The clinic also serves litigants and members of the public attending to court business.
For local lawyers, the new building represents a new revolution in the judiciary sector within the whole province.
Mr Mike Mutsvairo of Mushonga, Mutsvairo and Associates, who is yet to represent his clients in the new court, was marvelled by the new building, courtrooms and layout of the new building.
He said, “It is obvious and crystal clear that there is a world of difference between the old court house and the new court house.
“The new courthouse is state-of-the-art, and meets international standards as to what a courthouse should be like in terms of set up.
“It is spacious, well-furnished and has the required gadgets, amenities and features.
“All the requisite, ancillary services, such as the Sheriff’s Offices, and Clerk of Courts are under one roof.”
He congratulated the JSC for completing the new courthouse after 20 years, saying it was going to assist in the effective administration of justice.
“There will be no excuse associated with lack of courtrooms in having matters heard.
“The icing on the cake is the establishment of a High Court seat, which will go a long way in minimising costs and time associated with approaching the court in Harare.”
Mr Fortune Murisi of Murisi Law Firm concurred, saying the new building inspires efficiency in justice delivery.
Chinhoyi Municipality, which eyes city status by 2023, is also optimistic that the new structure will add weight to the provincial capital’s application.
The council’s spokesperson, Mr Tichaona Mlauzi, said the multi-million dollar building was a major investment that would see the provincial capital being upgraded.
“We are quite happy about the establishment of Chinhoyi Courts Building by the JSC, especially as we have a thrust towards city status.
“Chinhoyi is the administrative centre for Mashonaland West, and most of our legal businesses are being done in Harare.
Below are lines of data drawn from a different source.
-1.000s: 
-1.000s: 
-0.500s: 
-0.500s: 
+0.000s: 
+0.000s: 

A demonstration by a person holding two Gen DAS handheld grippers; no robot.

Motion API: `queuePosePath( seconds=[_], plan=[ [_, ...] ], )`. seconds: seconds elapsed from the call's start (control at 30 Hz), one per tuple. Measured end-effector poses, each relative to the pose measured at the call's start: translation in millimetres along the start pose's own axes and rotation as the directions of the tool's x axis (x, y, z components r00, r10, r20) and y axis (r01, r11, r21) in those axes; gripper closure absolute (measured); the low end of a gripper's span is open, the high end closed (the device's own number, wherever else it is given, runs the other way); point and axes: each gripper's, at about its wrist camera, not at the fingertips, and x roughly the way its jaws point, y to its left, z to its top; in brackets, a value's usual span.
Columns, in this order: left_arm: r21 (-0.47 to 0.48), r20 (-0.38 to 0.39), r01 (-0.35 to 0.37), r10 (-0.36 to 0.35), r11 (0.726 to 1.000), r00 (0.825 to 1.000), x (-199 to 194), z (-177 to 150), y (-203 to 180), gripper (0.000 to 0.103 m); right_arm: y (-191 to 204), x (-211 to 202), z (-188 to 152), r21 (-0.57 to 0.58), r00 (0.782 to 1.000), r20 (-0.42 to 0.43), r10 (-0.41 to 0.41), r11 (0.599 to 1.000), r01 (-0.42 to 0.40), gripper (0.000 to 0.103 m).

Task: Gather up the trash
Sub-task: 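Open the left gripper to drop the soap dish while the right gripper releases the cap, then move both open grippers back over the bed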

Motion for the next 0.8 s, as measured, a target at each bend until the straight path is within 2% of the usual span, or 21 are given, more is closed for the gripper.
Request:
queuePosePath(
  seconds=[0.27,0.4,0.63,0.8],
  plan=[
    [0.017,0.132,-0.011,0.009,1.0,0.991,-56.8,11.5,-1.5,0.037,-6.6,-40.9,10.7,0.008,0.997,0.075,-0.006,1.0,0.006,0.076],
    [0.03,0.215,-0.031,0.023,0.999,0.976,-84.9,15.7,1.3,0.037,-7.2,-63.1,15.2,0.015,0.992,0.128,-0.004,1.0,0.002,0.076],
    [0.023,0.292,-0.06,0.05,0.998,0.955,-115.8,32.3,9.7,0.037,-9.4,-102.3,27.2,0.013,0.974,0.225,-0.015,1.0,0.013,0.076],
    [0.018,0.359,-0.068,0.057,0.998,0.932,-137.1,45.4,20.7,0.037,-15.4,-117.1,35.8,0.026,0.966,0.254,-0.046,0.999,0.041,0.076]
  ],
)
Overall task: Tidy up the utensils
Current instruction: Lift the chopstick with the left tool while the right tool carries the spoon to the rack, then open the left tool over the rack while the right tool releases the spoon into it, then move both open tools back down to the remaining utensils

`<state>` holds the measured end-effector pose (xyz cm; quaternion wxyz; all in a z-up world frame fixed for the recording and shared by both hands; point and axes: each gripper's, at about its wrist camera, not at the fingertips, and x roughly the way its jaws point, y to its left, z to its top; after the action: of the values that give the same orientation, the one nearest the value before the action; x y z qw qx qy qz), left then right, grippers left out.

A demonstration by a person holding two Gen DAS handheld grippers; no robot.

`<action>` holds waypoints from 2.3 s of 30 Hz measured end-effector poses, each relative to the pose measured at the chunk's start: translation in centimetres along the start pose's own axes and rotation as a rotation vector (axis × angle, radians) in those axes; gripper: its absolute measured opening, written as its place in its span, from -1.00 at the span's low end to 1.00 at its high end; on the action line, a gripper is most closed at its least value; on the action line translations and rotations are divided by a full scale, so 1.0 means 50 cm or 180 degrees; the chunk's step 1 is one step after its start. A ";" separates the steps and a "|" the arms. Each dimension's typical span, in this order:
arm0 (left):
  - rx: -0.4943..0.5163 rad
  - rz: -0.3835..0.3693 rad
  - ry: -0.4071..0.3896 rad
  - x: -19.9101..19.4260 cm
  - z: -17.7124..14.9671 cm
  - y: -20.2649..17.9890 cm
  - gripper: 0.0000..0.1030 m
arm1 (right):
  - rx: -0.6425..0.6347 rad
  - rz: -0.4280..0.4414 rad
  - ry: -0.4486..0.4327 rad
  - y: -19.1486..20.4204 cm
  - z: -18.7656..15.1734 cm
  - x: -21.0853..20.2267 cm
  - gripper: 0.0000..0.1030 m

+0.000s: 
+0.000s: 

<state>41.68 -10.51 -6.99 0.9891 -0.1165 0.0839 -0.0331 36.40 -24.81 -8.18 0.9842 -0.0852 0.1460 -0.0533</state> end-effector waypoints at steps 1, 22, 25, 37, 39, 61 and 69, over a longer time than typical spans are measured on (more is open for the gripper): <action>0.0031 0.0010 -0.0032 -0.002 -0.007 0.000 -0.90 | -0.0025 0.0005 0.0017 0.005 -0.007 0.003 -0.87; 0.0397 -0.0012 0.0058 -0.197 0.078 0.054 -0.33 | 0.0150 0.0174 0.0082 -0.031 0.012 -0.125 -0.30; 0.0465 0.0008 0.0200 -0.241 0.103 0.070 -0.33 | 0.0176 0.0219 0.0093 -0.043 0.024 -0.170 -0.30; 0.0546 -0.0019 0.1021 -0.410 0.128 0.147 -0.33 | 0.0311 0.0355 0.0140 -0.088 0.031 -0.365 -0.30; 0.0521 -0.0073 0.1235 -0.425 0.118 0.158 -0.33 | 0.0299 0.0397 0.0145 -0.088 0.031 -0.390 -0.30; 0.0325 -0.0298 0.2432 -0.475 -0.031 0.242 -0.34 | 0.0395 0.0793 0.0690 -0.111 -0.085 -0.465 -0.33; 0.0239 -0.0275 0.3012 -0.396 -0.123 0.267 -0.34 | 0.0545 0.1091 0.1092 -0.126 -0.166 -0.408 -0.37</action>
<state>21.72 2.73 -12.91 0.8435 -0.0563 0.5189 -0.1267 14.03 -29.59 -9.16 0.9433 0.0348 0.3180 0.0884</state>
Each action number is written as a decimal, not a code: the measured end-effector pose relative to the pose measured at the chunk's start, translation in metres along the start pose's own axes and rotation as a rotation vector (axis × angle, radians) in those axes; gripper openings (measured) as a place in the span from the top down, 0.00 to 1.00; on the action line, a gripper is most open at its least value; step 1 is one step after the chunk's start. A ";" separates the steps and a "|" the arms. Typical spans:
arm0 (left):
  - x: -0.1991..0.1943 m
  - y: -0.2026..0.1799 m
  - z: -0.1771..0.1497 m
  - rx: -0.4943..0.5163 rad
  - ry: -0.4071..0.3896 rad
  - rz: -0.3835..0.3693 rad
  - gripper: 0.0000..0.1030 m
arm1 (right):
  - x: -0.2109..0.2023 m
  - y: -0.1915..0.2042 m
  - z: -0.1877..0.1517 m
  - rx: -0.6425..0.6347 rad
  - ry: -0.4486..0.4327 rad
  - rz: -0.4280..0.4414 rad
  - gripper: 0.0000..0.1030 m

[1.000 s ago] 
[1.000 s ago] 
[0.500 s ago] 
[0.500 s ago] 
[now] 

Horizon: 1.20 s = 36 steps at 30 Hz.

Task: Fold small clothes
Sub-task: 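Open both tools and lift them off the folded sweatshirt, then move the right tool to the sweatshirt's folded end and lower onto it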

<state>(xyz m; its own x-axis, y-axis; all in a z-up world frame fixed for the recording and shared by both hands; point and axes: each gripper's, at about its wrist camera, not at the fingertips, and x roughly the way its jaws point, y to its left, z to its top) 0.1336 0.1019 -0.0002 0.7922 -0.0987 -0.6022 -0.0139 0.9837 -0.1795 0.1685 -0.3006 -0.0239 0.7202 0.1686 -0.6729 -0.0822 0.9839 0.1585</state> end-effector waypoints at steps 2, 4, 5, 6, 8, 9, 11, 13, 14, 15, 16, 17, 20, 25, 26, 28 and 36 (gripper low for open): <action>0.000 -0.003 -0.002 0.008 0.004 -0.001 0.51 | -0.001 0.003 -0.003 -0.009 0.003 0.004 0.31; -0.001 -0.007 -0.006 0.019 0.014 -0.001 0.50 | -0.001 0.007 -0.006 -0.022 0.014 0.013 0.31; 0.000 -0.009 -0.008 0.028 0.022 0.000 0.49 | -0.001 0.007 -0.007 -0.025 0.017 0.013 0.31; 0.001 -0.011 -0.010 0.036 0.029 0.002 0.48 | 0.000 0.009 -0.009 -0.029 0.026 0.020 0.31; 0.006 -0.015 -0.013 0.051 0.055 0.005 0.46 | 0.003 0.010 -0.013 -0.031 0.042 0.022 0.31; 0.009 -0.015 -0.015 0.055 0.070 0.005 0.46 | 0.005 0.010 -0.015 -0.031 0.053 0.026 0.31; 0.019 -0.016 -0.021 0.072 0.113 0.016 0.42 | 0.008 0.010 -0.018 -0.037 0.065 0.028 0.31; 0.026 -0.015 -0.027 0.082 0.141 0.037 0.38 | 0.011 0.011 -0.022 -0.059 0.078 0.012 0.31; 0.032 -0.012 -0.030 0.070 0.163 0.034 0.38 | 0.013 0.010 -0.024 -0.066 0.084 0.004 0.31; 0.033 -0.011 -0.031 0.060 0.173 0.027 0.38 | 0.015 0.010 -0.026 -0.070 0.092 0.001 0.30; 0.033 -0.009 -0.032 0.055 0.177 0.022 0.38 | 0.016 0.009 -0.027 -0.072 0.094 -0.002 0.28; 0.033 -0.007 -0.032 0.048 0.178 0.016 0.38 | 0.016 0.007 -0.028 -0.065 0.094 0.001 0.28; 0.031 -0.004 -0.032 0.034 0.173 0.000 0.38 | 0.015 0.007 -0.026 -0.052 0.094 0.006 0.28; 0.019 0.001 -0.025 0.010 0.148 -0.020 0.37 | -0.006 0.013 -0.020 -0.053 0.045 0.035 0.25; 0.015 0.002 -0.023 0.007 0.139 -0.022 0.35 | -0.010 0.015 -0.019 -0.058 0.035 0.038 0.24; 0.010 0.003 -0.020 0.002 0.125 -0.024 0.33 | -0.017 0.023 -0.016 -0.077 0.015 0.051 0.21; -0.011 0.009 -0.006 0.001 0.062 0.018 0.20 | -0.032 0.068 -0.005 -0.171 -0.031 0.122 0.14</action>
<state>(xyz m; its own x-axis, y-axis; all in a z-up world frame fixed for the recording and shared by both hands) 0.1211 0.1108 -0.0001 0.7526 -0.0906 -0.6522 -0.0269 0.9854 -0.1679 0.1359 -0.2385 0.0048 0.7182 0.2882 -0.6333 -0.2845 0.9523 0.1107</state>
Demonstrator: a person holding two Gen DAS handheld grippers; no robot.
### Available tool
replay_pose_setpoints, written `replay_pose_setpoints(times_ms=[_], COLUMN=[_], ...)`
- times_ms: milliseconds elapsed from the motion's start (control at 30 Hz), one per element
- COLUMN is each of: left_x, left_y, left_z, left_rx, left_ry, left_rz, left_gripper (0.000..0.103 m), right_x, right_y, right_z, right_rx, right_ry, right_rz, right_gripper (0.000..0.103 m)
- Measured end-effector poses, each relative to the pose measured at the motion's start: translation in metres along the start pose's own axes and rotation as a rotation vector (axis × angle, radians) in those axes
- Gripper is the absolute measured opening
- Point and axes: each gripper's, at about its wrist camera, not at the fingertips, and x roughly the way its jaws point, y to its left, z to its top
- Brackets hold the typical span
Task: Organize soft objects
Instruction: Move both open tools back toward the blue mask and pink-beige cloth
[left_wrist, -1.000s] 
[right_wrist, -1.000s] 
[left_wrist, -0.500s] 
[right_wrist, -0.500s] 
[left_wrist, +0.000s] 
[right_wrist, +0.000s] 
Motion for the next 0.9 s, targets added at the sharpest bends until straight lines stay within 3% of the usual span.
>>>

So, the decentralisation of the High Court will make the area busy,” he said.
Chinhoyi houses all the Government’s provincial offices, and is home to the province’s only higher education and tertiary institution, Chinhoyi University of Technology.
A woman at the court with her daughter, who was raped recently, said, unlike the old court building, the new court was designed in such a way that gives confidence and security to complainants.
She said her daughter will not hesitate to seek justice from the man who sexually violated her.
Another woman, Mrs Mary Mufarachiya, from Mhangura, whose husband succumbed to Covid-19 a few months back, said the decentralisation of the High Court to Chinhoyi was going to make it easier for her, as she registers for her husband’s estate.
She is among many people who parted ways with a lot of money to seek High Court services in Harare.
For traditional leaders, who play a pivotal role in primary justice delivery, the new court is expected to address pending cases that they refer to the courts.
Chief Chundu, Senator Abel Mbasera, said the new building would ensure that communities in the area save from the High Court seat.
“As chiefs, we are grateful to President Mnangagwa and the Second Republic for decentralising the High Court,” he said.
The building has basement compartments, over 40 offices, eight courtrooms, eight holding cells, eight detention cells, two libraries, four kitchens, four storerooms and two strongrooms.